ACB, Finale – G1: Campazzo show! Il Real Madrid asfalta il Barcelona

ACB, Finale – G1: Campazzo show! Il Real Madrid asfalta il Barcelona

Primo punto della serie a favore dei campioni di Spagna in carica. I madrileni dominano gli eterni rivali dal primo all’ultimo minuto.

di Matteo Andreani, @matty_vanpersie

Sempre la stessa finale, sempre la stessa emozione. Il clásico è una sfida eterna ma indiscutibilmente dal grandissimo fascino. Si gioca a Madrid, con il Real che si è aggiudicato il fattore campo proprio a discapito dei catalani nel finale di stagione.

Parte fortissimo il Madrid con il Campazzo show. L’argentino, ben aiutato da Anthony Randolph, guida il Madrid avanti 10-0. Il Barça accusa il colpo ma reagisce. I catalani con l’ingresso di Thomas Heurtel trovano fluidità nell’attacco e il francese si guadagna falli su falli. Le immense rotazioni delle due squadre non diminuiscono la qualità, anzi. Il Barça si rifà sotto? No problem, ci pensa el increible Llull! Il playmaker spagnolo è il protagonista indiscusso del finale di quarto che vede i madrileni nuovamente e nettamente avanti nel punteggio. Il secondo quarto si apre esattamente come il precedente. Uragano Real Madrid con Llull e Rudy Fernandez scatenati. Parziale devastanti dei blancos che fuggono oltre la doppia cifra di vantaggio. Il Barça stavolta barcolla e mostra segni di cedimento. Campazzo non accenna a diminuire l’intensità e con la sua visione di gioco è micidiale. Si va all’intervallo lungo sul +15 Real Madrid, in pieno controllo della gara.

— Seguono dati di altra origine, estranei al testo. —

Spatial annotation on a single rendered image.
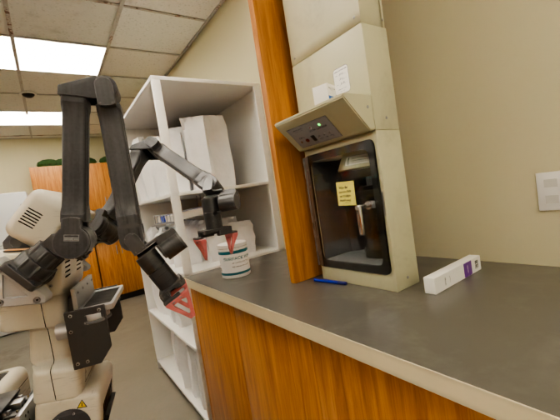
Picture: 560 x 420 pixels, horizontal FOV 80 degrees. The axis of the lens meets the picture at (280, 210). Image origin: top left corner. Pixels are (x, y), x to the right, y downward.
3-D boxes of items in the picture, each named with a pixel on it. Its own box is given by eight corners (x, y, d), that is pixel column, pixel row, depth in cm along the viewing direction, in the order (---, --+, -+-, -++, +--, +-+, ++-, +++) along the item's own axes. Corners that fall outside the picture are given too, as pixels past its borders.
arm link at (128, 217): (97, 92, 89) (87, 76, 78) (120, 91, 91) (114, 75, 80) (125, 249, 91) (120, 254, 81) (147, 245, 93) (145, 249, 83)
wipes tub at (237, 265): (242, 269, 158) (237, 238, 157) (256, 272, 148) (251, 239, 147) (217, 277, 151) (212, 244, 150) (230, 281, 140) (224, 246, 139)
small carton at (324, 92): (323, 110, 103) (320, 90, 103) (337, 105, 100) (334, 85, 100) (314, 108, 99) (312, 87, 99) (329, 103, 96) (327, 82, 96)
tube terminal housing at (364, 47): (367, 262, 136) (340, 73, 132) (443, 270, 110) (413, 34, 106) (322, 278, 122) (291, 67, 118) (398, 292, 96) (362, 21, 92)
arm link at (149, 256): (134, 256, 89) (132, 259, 84) (156, 240, 91) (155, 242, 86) (150, 276, 91) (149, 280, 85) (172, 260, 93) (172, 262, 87)
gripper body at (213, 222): (232, 231, 114) (229, 209, 113) (205, 237, 108) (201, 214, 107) (224, 230, 119) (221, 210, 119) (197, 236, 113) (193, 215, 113)
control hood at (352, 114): (303, 151, 120) (299, 123, 119) (376, 129, 93) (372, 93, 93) (277, 153, 113) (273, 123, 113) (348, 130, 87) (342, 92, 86)
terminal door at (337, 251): (322, 265, 121) (305, 157, 119) (392, 275, 96) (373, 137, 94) (320, 266, 121) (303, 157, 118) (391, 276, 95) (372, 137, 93)
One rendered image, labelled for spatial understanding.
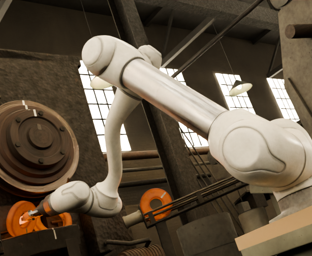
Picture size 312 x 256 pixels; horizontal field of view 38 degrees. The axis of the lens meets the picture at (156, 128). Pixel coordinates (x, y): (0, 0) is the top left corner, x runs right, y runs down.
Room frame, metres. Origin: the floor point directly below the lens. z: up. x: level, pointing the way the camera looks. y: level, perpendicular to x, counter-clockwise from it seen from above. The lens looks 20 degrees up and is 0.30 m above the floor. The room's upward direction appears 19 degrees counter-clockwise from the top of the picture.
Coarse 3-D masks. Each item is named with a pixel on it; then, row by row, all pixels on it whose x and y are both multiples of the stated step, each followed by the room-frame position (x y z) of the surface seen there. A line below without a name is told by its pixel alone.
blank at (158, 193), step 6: (150, 192) 2.16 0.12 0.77; (156, 192) 2.16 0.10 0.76; (162, 192) 2.17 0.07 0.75; (144, 198) 2.15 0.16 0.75; (150, 198) 2.16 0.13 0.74; (156, 198) 2.19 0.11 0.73; (162, 198) 2.17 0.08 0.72; (168, 198) 2.17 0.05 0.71; (144, 204) 2.15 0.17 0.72; (144, 210) 2.15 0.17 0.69; (150, 210) 2.15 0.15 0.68; (168, 210) 2.17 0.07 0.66; (156, 216) 2.16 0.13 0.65; (162, 216) 2.16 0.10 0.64
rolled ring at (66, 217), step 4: (60, 216) 2.09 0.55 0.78; (64, 216) 2.07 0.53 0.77; (68, 216) 2.08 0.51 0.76; (40, 220) 1.99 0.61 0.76; (64, 220) 2.08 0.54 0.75; (68, 220) 2.07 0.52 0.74; (36, 224) 1.97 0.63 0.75; (40, 224) 1.98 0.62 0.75; (64, 224) 2.07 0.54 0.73; (68, 224) 2.07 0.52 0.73; (36, 228) 1.97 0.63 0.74; (40, 228) 1.97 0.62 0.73; (44, 228) 1.98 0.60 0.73
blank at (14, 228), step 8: (16, 208) 1.82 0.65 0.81; (24, 208) 1.87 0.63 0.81; (32, 208) 1.91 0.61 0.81; (8, 216) 1.82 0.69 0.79; (16, 216) 1.83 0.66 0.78; (8, 224) 1.83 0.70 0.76; (16, 224) 1.85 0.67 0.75; (24, 224) 1.92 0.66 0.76; (32, 224) 1.94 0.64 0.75; (16, 232) 1.86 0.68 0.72; (24, 232) 1.91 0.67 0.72
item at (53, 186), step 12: (0, 108) 1.89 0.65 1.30; (48, 108) 2.06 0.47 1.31; (60, 120) 2.09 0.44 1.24; (72, 132) 2.13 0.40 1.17; (0, 168) 1.85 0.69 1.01; (72, 168) 2.09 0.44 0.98; (0, 180) 1.89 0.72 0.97; (12, 180) 1.88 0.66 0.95; (60, 180) 2.04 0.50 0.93; (24, 192) 1.95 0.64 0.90; (36, 192) 1.95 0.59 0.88; (48, 192) 2.05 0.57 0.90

Si riprende a giocare con un’intensità che non accenna a diminuire e senza esclusione di colpi. Il clásico è il clásico, non è una partita come le altre, a maggior ragione in finale. I catalani fanno tantissima difficoltà a trovare la via del canestro, difficoltà che i madrileni non trovano. Tavares domina l’area, Rudy e Campazzo sono super ispirati e spesso fermati con le dure. Singleton forza troppo in attacco e spesso le soluzioni migliori arrivano da Oriola. 11 le lunghezze di distacco a 10 minuti dal termine, un vero lusso per il Barcelona, dominato in lungo e largo dai padroni di casa. Inizio d’ultimo quarto, fotocopia ai precedenti 3. Un Real Madrid che preme sull’acceleratore e da un ulteriore spallata alla partita. La tripla di Fabien Causeur segna il +17 e obbligatorio timeout per Pesic. Prova a reagire il Barça con una reazione, ma è troppo tardi. Jeffery Taylor chiude la partita nel finale, con un paio di triple unite alla sempre super difesa. Gara 1 termina con un messaggio forte e chiaro. I campioni di Spagna non vogliono abdicare il trono.

 

REAL MADRID – FC BARCELONA 87-67 (22-17, 25-15, 16-20, 24-15)

REAL MADRID: Randolph 11, Fernandez 10, Campazzo 19, Tavares 7, Deck 3, Causeur 9, Ayon 2, Carroll 2, Llull 11, Taylor 11, Thompkins 2. All: Laso

BARCELONA: Pangos 3, Ribas 2, Singleton 10, Claver 7, Tomic 4, Hanga 10, Smits 1, Heurtel 14, Pustovyi, Oriola 13, Kuric 4. All: Pesic.